* **Task details**:
Report each line from the records where the string "name" turns up.

* **Input data**:
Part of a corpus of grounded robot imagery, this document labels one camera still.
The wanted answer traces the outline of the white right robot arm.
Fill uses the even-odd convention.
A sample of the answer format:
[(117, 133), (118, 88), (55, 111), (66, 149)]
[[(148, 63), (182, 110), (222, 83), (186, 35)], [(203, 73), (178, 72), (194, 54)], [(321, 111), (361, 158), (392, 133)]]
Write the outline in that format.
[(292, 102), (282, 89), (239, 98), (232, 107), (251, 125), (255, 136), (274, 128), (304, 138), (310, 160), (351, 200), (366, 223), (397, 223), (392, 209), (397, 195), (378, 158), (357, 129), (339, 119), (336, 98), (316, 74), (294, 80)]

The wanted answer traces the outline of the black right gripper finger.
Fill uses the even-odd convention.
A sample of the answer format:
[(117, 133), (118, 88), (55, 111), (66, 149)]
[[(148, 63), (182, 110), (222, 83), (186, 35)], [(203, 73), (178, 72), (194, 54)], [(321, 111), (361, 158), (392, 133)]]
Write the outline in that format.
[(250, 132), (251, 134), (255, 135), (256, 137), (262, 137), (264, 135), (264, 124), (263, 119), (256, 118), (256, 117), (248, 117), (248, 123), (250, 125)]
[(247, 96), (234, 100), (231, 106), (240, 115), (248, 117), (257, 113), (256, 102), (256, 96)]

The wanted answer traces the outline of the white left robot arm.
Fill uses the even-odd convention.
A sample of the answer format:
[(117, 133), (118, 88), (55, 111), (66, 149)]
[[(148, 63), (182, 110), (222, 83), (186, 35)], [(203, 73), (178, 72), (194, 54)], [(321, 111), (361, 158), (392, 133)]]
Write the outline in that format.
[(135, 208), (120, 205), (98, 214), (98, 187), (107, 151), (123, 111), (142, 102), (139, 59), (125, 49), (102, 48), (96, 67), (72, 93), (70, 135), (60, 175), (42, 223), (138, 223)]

* * *

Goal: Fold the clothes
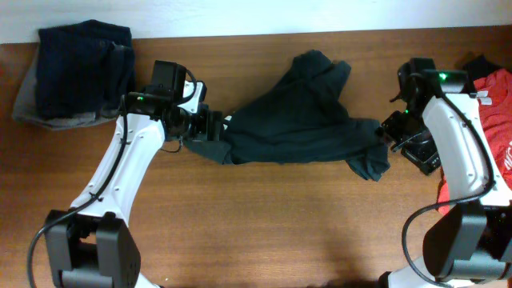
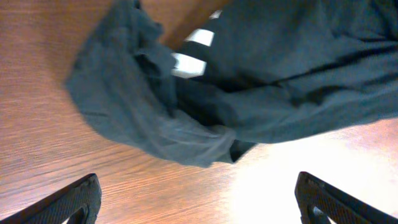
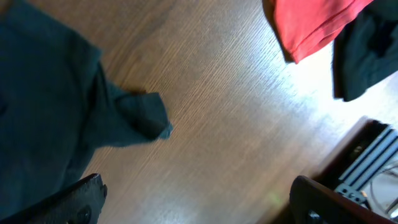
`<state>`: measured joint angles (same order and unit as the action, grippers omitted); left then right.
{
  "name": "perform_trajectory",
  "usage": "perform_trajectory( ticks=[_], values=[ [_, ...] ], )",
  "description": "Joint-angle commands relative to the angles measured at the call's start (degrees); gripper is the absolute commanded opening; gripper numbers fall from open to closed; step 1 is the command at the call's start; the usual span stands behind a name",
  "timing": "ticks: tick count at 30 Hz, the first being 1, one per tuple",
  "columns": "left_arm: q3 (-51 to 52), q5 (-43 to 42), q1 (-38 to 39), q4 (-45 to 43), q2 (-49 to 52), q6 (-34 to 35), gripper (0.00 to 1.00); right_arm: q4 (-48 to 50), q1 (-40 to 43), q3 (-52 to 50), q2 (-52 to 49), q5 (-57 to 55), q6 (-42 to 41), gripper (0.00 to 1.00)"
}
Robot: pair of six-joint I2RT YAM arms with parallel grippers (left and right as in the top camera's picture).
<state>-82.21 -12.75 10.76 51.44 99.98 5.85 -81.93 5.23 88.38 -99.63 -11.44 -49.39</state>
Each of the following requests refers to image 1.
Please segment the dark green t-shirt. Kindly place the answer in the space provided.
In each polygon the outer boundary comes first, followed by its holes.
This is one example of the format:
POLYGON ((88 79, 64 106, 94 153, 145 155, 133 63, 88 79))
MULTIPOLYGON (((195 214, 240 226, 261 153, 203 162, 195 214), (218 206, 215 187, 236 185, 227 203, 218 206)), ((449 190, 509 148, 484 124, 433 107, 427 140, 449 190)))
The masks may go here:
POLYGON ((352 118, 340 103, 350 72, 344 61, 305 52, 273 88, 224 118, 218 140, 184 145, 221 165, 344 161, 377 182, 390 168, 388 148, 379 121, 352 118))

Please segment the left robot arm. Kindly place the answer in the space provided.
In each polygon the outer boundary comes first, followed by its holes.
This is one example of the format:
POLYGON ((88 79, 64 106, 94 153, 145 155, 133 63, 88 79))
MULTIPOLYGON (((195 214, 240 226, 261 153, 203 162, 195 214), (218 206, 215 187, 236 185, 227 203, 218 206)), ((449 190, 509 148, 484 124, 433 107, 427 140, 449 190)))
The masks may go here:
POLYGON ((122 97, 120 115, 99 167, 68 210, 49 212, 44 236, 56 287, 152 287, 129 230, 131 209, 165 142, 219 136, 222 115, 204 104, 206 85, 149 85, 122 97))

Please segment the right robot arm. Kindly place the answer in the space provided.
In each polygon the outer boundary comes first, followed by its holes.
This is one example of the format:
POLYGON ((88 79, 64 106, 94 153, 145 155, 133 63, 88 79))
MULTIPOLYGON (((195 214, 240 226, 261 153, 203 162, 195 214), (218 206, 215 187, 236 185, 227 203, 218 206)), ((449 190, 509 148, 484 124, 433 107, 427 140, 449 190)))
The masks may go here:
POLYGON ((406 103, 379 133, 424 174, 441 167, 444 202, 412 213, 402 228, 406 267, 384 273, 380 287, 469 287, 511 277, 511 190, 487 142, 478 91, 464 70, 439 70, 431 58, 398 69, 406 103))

* * *

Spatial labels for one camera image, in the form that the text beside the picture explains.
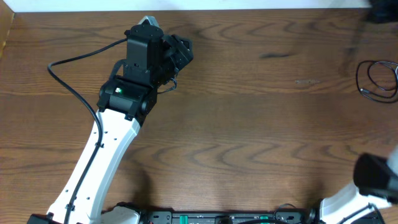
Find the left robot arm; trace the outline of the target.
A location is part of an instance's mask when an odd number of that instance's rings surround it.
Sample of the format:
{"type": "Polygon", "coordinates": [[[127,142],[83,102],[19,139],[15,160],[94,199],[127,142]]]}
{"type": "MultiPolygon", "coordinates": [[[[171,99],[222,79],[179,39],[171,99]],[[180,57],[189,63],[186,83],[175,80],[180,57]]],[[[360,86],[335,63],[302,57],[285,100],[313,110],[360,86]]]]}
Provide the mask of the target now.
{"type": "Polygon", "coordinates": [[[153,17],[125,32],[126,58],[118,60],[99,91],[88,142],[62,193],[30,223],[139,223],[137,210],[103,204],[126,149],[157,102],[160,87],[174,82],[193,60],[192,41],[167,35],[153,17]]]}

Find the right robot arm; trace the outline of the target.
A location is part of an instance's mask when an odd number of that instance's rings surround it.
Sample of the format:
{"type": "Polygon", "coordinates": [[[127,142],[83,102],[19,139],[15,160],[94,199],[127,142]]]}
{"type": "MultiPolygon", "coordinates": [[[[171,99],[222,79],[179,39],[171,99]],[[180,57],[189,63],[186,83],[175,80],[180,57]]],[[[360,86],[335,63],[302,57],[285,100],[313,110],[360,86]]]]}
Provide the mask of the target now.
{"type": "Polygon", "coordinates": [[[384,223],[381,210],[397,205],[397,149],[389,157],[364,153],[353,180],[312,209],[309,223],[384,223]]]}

* **Completed exercise**:
  "name": "perform_trajectory",
  "description": "Joint-angle commands relative to the angles measured at the call's start (degrees); gripper is the absolute commanded opening; gripper numbers fall from open to closed; step 1 is the command at the call's start; the usual span stands behind a name",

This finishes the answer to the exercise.